___ Exercise data ___

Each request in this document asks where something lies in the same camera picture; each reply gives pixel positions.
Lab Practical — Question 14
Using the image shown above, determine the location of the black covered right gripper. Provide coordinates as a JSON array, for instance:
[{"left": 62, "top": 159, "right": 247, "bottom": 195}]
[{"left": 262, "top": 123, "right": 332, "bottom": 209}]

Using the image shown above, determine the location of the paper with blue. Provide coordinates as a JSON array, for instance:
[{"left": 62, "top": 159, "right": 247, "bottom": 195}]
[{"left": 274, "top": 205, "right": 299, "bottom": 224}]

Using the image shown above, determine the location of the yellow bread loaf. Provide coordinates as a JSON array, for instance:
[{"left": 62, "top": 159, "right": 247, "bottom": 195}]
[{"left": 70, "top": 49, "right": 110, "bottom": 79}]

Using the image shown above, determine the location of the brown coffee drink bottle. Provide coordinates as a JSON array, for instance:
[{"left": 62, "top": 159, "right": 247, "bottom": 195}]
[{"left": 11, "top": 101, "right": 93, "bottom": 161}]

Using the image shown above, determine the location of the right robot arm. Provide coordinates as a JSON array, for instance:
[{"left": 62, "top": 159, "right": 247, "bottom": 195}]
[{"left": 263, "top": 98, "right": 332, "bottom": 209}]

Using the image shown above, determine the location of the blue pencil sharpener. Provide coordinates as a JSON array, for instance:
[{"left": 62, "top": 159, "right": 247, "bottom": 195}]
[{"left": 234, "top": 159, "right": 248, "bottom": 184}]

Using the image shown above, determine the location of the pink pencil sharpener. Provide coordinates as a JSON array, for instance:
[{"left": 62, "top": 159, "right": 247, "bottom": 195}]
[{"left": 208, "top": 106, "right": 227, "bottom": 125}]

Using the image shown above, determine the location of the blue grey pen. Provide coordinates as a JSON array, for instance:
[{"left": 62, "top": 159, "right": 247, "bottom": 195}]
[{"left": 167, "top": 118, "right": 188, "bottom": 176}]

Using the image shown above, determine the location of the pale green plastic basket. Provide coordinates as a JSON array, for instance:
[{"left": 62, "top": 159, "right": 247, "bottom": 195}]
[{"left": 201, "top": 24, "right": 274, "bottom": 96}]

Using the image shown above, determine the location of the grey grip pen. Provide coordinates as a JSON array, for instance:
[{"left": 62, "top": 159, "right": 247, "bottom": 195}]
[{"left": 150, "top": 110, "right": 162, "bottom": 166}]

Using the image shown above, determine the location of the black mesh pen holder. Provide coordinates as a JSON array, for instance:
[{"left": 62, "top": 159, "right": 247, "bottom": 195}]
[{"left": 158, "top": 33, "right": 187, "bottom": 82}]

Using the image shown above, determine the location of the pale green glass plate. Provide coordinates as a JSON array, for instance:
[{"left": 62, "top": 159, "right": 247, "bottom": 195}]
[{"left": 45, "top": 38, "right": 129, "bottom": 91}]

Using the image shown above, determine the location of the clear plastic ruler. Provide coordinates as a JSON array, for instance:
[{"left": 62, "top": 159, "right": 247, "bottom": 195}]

___

_Task to complete_
Set out the entries once more, word for word.

_Exercise solution_
Each request in this document asks where something lies in the same camera picture; each reply gives pixel positions.
Lab Practical — Question 14
Using the image shown above, determine the location of the black covered right gripper. Provide coordinates as a JSON array, for instance:
[{"left": 62, "top": 159, "right": 247, "bottom": 195}]
[{"left": 262, "top": 123, "right": 332, "bottom": 209}]

Using the image shown above, determine the location of the paper with blue. Provide coordinates as a JSON array, for instance:
[{"left": 62, "top": 159, "right": 247, "bottom": 195}]
[{"left": 274, "top": 205, "right": 299, "bottom": 224}]

Using the image shown above, determine the location of the yellow bread loaf. Provide coordinates as a JSON array, for instance:
[{"left": 62, "top": 159, "right": 247, "bottom": 195}]
[{"left": 70, "top": 49, "right": 110, "bottom": 79}]

Using the image shown above, determine the location of the brown coffee drink bottle. Provide coordinates as a JSON array, for instance:
[{"left": 62, "top": 159, "right": 247, "bottom": 195}]
[{"left": 11, "top": 101, "right": 93, "bottom": 161}]

Using the image shown above, determine the location of the right robot arm. Provide coordinates as a JSON array, for instance:
[{"left": 62, "top": 159, "right": 247, "bottom": 195}]
[{"left": 263, "top": 98, "right": 332, "bottom": 209}]

Using the image shown above, determine the location of the blue pencil sharpener. Provide coordinates as a JSON array, for instance:
[{"left": 62, "top": 159, "right": 247, "bottom": 195}]
[{"left": 234, "top": 159, "right": 248, "bottom": 184}]

Using the image shown above, determine the location of the pink pencil sharpener. Provide coordinates as a JSON array, for instance:
[{"left": 62, "top": 159, "right": 247, "bottom": 195}]
[{"left": 208, "top": 106, "right": 227, "bottom": 125}]

Using the image shown above, determine the location of the blue grey pen. Provide coordinates as a JSON array, for instance:
[{"left": 62, "top": 159, "right": 247, "bottom": 195}]
[{"left": 167, "top": 118, "right": 188, "bottom": 176}]

Using the image shown above, determine the location of the pale green plastic basket. Provide coordinates as a JSON array, for instance:
[{"left": 62, "top": 159, "right": 247, "bottom": 195}]
[{"left": 201, "top": 24, "right": 274, "bottom": 96}]

Using the image shown above, determine the location of the grey grip pen. Provide coordinates as a JSON array, for instance:
[{"left": 62, "top": 159, "right": 247, "bottom": 195}]
[{"left": 150, "top": 110, "right": 162, "bottom": 166}]

Using the image shown above, determine the location of the black mesh pen holder. Provide coordinates as a JSON array, for instance:
[{"left": 62, "top": 159, "right": 247, "bottom": 195}]
[{"left": 158, "top": 33, "right": 187, "bottom": 82}]

Using the image shown above, determine the location of the pale green glass plate. Provide coordinates as a JSON array, for instance:
[{"left": 62, "top": 159, "right": 247, "bottom": 195}]
[{"left": 45, "top": 38, "right": 129, "bottom": 91}]

Using the image shown above, determine the location of the clear plastic ruler. Provide coordinates as a JSON array, for instance:
[{"left": 62, "top": 159, "right": 247, "bottom": 195}]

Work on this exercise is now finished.